In some embodiments, the TEMPOL does not absorb the light. In some embodiments, the photocatalytic substance does not absorb the TEMPOL under dark conditions.
In some embodiments, the TEMPOL has at least one peak in the range of 320 to 350 magnetic field (mT) on an EPR spectrum with a g-value of 1.97 to 2.03.
In some embodiments, the light comprises UV light and visible light, and wherein the light has an intensity in a range of 0.5 to 80 milliwatts per square centimeter (mW cm−2).
In some embodiments the gas composition comprises at least one gas selected from the group consisting of air, nitrogen, and oxygen.
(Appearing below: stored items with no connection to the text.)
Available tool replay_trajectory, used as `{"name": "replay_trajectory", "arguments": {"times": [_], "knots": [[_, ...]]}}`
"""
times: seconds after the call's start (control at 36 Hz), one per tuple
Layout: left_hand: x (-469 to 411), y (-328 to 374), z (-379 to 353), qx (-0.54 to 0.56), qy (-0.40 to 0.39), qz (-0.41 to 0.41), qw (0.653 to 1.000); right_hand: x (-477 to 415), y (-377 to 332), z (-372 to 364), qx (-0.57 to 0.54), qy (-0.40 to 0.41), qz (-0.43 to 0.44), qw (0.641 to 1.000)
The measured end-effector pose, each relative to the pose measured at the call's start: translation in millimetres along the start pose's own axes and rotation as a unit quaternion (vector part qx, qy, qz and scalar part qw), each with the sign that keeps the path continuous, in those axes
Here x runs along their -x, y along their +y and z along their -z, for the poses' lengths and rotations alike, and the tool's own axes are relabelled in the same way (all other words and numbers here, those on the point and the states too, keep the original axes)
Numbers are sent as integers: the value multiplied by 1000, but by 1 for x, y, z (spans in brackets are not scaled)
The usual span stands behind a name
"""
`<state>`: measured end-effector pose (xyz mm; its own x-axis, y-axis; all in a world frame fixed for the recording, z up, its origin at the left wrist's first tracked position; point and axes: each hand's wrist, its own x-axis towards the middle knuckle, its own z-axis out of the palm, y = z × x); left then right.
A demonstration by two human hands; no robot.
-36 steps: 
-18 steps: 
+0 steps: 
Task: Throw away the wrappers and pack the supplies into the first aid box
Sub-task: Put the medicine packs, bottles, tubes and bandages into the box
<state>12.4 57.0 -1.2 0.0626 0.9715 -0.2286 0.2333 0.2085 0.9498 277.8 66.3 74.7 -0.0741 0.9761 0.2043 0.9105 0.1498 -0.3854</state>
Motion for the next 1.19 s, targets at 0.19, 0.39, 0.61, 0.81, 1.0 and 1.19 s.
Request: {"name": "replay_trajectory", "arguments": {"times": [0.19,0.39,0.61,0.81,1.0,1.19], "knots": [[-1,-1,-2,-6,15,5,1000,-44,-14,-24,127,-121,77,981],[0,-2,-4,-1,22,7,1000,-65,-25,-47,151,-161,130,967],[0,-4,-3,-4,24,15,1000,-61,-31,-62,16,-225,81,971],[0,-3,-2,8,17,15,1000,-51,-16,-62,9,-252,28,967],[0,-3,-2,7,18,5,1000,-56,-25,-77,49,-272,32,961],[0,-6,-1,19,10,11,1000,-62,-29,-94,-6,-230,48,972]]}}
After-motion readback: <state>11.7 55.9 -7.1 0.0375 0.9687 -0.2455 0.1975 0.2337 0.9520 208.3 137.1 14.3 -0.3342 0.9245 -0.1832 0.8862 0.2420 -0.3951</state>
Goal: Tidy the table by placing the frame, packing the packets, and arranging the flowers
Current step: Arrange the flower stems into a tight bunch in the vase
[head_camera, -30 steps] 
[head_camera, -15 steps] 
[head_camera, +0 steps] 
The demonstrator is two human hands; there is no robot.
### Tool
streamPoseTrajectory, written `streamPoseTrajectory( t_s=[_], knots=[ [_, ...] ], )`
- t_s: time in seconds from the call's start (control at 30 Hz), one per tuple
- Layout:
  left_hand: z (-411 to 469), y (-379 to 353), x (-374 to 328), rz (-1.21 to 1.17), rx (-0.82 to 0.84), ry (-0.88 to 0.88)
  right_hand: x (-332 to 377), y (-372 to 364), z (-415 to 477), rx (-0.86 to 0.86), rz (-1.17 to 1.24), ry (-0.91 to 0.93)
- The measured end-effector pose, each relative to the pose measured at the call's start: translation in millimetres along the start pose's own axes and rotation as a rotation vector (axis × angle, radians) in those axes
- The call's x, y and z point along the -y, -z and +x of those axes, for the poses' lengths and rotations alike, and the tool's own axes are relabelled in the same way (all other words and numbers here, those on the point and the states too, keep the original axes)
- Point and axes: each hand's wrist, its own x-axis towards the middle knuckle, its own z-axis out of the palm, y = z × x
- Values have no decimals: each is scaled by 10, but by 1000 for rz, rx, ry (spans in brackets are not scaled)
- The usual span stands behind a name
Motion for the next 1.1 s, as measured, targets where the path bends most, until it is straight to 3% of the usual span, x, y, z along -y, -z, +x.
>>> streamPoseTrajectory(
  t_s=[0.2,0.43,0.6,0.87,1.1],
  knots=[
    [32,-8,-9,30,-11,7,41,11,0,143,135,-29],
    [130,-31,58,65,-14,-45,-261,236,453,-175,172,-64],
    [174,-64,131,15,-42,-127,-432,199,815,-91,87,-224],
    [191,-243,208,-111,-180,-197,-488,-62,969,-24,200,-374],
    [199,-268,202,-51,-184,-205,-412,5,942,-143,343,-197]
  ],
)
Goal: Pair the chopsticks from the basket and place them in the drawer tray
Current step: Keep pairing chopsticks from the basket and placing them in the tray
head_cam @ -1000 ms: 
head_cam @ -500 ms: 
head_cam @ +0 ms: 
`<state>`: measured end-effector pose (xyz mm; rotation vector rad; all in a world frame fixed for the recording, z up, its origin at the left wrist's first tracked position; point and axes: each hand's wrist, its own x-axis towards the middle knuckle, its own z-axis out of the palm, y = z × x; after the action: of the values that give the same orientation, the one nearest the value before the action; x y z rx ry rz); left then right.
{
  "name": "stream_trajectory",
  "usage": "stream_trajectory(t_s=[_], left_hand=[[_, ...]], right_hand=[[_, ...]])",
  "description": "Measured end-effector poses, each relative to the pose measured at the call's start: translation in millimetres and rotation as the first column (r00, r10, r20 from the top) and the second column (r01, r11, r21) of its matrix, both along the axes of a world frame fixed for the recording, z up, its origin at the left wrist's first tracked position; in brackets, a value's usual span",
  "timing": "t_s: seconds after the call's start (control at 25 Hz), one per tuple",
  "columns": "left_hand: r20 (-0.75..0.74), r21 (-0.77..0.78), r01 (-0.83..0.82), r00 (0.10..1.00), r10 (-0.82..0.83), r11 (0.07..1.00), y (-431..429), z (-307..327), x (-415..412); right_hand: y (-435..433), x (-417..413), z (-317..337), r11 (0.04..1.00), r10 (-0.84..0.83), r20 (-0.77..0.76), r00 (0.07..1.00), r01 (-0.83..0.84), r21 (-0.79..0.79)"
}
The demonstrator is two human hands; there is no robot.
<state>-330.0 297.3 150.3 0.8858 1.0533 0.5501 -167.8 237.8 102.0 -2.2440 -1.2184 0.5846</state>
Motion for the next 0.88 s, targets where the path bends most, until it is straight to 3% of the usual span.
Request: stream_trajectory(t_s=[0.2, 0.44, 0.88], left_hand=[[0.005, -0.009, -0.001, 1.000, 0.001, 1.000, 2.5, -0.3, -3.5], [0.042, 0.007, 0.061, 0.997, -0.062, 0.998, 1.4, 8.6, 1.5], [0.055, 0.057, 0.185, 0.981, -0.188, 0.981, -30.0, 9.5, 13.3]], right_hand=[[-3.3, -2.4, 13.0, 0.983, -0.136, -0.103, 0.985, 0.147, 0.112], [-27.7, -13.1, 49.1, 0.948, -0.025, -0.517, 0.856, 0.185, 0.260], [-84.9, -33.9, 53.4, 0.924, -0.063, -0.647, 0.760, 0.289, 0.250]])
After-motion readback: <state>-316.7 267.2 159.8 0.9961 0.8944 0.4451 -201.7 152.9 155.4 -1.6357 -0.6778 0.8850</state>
In some embodiments, the EPR signal is collected at a modulation frequency of 50 to 200 kilohertz (kHz) by the EPR spectrometer.
In some embodiments, the EPR is collected at a sweep time of 5 to 20 seconds (s) and a width of 5 to 20 mT by the EPR spectrometer.
In some embodiments, the EPR is collected at an amplitude attenuation of 1 to 5 milliwatts (mW), and an amplitude modulation of 50 to 400 microteslas (μT) by the EPR spectrometer.
In some embodiments, the reactive oxygen species present in the photocatalytic suspension is in the form of at least one selected from the group consisting of hydroxyl radical (·OH), superoxide anion radical (·O2−), singlet oxygen (1O2), and hydrogen peroxide (H2O2).
In some embodiments, the EPR silent compound is at least one selected from the group consisting of 4-oxo-2,2,6,6-tetramethylpiperidine-1-oxyl radical (TEMPONE), 4-oxo-2,2,6,6-tetramethylpiperidine, and 4-hydroxyl-tetramethypiperidine, and wherein the EPR silent compound results in a decay of the EPR signal.
In some embodiments, filtration is not required to separate the photocatalytic substance from the photocatalytic suspension before analysis compared to methods involving photosensitive compounds (e.g., methylene blue bleaching and phenolic compounds) that requires filtration before analysis.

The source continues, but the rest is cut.